Academic Freedom, Institutional Autonomy, and Education

Len Findlay, Distinguished University Professor Emeritus
Wednesday, 25 September 2019 - 3:00 pm to 4:30 pm
Location
Room number: 
125
Registration
Registration required: 
No
Cost to attend: 
Free of charge
Event language: 

Abstract:

“In this talk I will argue that academic staff, students, and administrators need to be far bolder than they have been for the past decade and more in stating the case for public investment in public education. My primary emphasis will be on universities, all the while remembering and referencing how they connect to K-12 Education and to a larger family of educators too often attacked by governments, interest groups, and hard-nosed instrumentalists as too independent, too progressive, and too expensive. Such charges are largely baseless, especially in a country as wealthy and (mostly) welcoming as Canada. They need to be identified as such, and those who make them should publicly and vigorously rebutted, on and off campuses, in a profoundly academic process of rebuttal without fear of reprisal.

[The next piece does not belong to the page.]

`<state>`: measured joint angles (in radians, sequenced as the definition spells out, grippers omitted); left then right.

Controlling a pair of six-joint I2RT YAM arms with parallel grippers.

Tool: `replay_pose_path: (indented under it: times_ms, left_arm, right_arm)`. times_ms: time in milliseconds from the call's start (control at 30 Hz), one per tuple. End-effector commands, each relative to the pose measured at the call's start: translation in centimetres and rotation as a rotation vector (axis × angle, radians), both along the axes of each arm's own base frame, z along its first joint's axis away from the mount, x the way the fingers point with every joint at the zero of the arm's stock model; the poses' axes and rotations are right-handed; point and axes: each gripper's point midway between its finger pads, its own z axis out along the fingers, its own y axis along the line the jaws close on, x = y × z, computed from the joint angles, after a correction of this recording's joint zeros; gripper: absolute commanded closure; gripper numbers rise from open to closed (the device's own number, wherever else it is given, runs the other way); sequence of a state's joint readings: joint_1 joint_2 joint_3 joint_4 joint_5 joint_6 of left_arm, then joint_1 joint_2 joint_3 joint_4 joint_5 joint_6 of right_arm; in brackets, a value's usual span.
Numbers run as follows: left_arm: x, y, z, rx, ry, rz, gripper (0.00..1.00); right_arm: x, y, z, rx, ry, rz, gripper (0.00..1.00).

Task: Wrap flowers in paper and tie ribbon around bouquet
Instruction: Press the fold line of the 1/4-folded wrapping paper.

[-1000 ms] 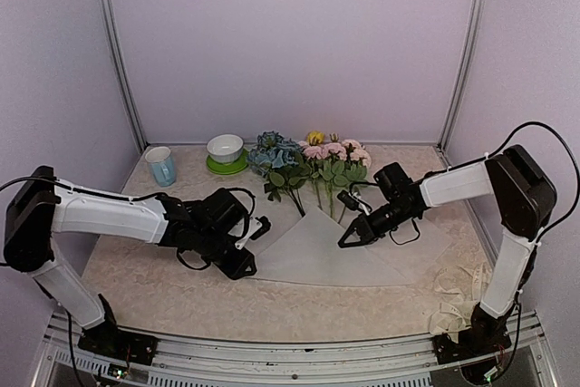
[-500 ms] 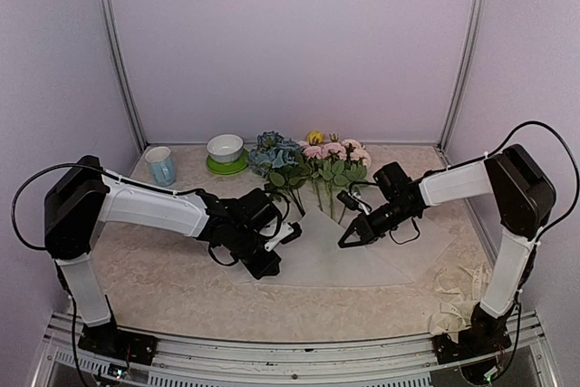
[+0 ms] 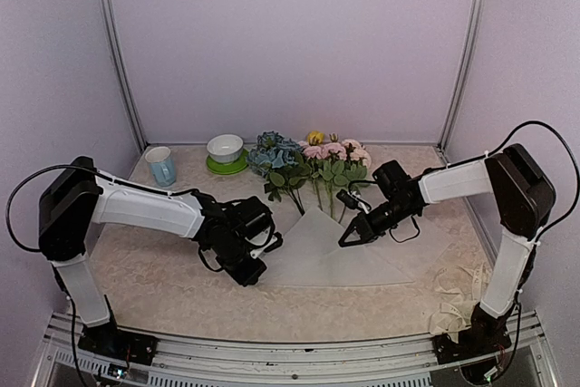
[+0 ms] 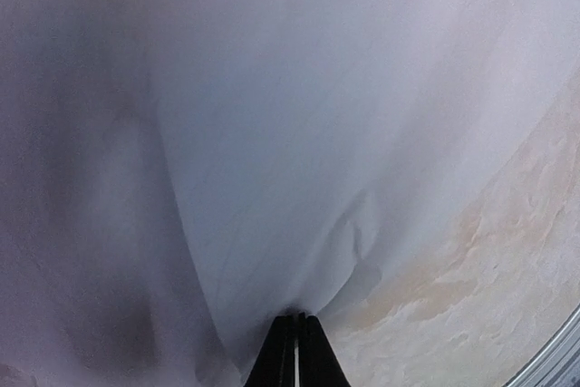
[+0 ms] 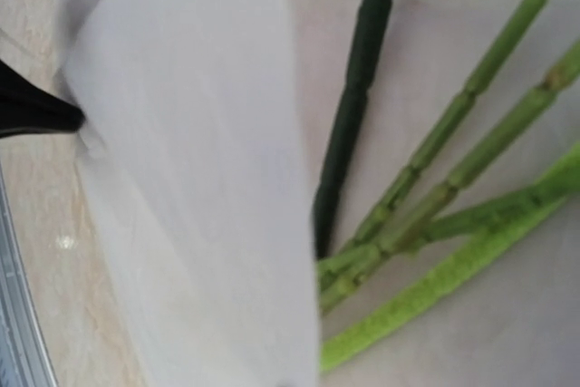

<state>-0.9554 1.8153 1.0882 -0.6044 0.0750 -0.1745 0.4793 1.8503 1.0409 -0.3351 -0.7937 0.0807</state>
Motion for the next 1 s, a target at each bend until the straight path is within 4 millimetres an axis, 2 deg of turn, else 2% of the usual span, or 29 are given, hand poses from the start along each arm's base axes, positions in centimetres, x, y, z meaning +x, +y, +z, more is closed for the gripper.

To support this effort, I will rehearse some of the history of collegial governance, briefly chart the rise of academic managerialism in opposition to such governance, and conclude with recent examples of internal and external attacks on universities and how they can best be rebuffed and replaced by a new intergenerational politics and educational policy promoted by Canadian universities in the interests of both inclusiveness and elite accomplishment.”